WHAT TO WORK ON
For the data that follows, report how many lines include the string "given", and write the number alone.

PROVIDED MATERIAL
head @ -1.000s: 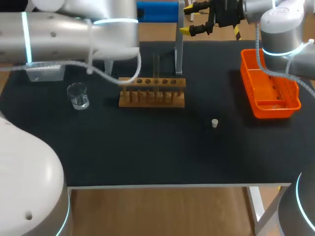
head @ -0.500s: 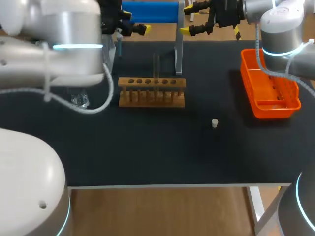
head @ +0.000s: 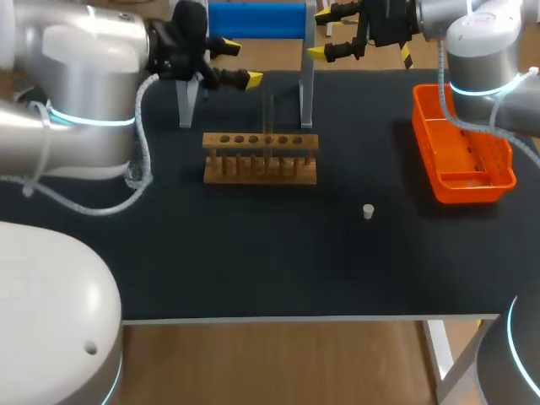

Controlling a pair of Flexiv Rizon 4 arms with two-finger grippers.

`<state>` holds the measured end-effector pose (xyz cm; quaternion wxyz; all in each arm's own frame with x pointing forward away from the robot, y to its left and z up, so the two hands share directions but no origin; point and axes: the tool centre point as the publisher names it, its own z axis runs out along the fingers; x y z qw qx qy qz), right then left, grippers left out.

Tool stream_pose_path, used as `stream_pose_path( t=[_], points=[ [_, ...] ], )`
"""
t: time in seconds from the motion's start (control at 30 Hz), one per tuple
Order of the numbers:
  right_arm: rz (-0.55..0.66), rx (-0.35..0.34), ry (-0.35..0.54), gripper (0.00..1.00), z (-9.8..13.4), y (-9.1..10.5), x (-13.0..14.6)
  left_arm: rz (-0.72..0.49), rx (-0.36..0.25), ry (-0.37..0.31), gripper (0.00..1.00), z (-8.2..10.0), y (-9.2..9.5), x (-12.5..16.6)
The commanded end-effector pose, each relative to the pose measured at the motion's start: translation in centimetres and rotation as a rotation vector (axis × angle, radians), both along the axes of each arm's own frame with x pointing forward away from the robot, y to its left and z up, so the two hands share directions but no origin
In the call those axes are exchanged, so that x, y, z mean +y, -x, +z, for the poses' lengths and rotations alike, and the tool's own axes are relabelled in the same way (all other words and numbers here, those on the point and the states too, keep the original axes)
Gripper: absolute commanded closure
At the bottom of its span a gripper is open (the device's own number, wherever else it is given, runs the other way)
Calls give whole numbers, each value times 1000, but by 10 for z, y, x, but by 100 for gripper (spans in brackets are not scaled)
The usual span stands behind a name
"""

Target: Invert the test tube, pick up the pipette, mount the tip to pipette, aspirate from beaker and dispense into the tube, eject the tip, return the pipette, and cap with the stopper.

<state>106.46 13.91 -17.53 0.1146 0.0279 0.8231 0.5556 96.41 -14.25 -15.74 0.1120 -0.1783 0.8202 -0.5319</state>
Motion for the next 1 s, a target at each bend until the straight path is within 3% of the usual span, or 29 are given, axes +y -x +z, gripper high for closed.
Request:
stream_pose_path(
  t=[0.03,0.3,0.63,1.0],
  points=[
    [2,2,3,0,1,0,-1,-91,53,-16,0,3,-3,2],
    [2,2,3,0,1,0,-1,-91,53,-16,0,3,-3,2],
    [2,2,3,0,1,0,-1,-114,-61,-33,0,-27,-4,1],
    [2,2,3,0,1,0,-1,-181,-76,-25,0,-61,-22,-14]
  ],
)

RESPONSE
2